View a markdown version of this page

Using Spark Connect with AWS Glue interactive sessions - AWS Glue

Using Spark Connect with AWS Glue interactive sessions

Apache Spark Connect introduces a decoupled client-server architecture that separates your application from the Spark driver process. With Spark Connect, AWS Glue interactive sessions benefit from a lightweight client that starts faster, uses fewer local resources, and provides native compatibility with the PySpark DataFrame and SQL APIs. You can use AWS Glue interactive sessions from your preferred notebook tooling or IDE.

Spark Connect is supported natively in AWS Glue version 5.1 and above. You can connect to a AWS Glue interactive session directly from an environment that supports the PySpark remote() API.

Comparing session types: Livy and Spark Connect

AWS Glue interactive sessions support two session types. The following table compares Livy-based sessions and Spark Connect sessions.

Feature Livy Spark Connect

Protocol

REST

gRPC (to send logical execution plans) + Apache Arrow (to stream results)

Connection method

Statement APIs (RunStatement, CancelStatement, GetStatement, ListStatements)

Direct connection through endpoint URL using PySpark remote() API

Client requirement

aws-glue-sessions package for kernels or AWS SDK

PySpark with Spark Connect support

IDE support

Through Jupyter with SparkMagic kernel

Notebooks on SageMaker Unified Studio or IDEs with Python interpreters like VS Code, PyCharm, and others

When to use Spark Connect

Use Spark Connect sessions when you need direct, programmatic access to a AWS Glue interactive session from your development environment. The following are common use cases:

  • Notebooks in SageMaker Unified Studio – Connect to AWS Glue interactive sessions directly from your notebook environment for interactive data exploration.

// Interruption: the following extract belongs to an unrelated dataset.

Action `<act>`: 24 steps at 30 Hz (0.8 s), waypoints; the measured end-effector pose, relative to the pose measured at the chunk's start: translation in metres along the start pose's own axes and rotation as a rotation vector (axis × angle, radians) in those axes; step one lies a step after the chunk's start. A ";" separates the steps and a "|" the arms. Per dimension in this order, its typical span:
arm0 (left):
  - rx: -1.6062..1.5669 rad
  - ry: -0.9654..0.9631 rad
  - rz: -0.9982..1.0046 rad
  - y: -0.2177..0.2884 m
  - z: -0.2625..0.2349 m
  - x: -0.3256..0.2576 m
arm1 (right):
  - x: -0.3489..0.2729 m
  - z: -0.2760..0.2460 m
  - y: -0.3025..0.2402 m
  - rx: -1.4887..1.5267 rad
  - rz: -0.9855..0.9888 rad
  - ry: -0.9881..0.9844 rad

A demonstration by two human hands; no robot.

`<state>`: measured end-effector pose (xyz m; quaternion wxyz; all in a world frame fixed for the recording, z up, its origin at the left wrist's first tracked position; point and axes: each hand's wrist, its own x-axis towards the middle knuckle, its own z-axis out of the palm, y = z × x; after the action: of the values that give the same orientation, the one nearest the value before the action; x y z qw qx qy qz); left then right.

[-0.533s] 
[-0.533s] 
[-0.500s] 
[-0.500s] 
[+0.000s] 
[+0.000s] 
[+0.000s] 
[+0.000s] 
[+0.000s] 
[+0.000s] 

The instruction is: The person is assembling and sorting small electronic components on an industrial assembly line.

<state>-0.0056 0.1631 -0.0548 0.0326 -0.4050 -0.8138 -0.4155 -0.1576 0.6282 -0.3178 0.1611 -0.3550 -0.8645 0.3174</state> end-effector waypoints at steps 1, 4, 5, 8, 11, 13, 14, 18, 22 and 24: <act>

  • IDEs such as VS Code or PyCharm – Use PySpark from your preferred IDE to develop and test Spark applications against a remote AWS Glue cluster.

  • Python scripts and applications – Access AWS Glue interactive sessions programmatically from a Python application that uses the PySpark remote() API.

Region availability

AWS Glue interactive sessions with Spark Connect is available in the following AWS Regions:

  • Asia Pacific (Mumbai)

  • Asia Pacific (Seoul)

  • Asia Pacific (Singapore)

  • Asia Pacific (Sydney)

  • Asia Pacific (Tokyo)

  • Canada (Central)

  • Europe (Frankfurt)

  • Europe (Ireland)

  • Europe (London)

  • Europe (Paris)

  • Europe (Stockholm)

  • South America (São Paulo)

  • US East (Ohio)

  • US East (N. Virginia)

  • US West (Oregon)

Considerations and limitations

Consider the following when you use Spark Connect with AWS Glue interactive sessions:

  • Spark Connect is available for AWS Glue interactive sessions running AWS Glue version 5.1 and later.

  • Statement APIs (RunStatement, CancelStatement, GetStatement, and ListStatements) are not supported for Spark Connect sessions. You interact with the session directly through the PySpark client.

  • You can't change the session type after you create a session. To switch between Livy and Spark Connect, you must create a new session.

  • Spark Connect is not supported on AWS Glue Studio. For interactive development using AWS Glue, you can use Notebooks in SageMaker Unified Studio or your preferred IDEs with Python interpreters.

  • Fine-grained access control through Lake Formation is not supported for Spark Connect sessions.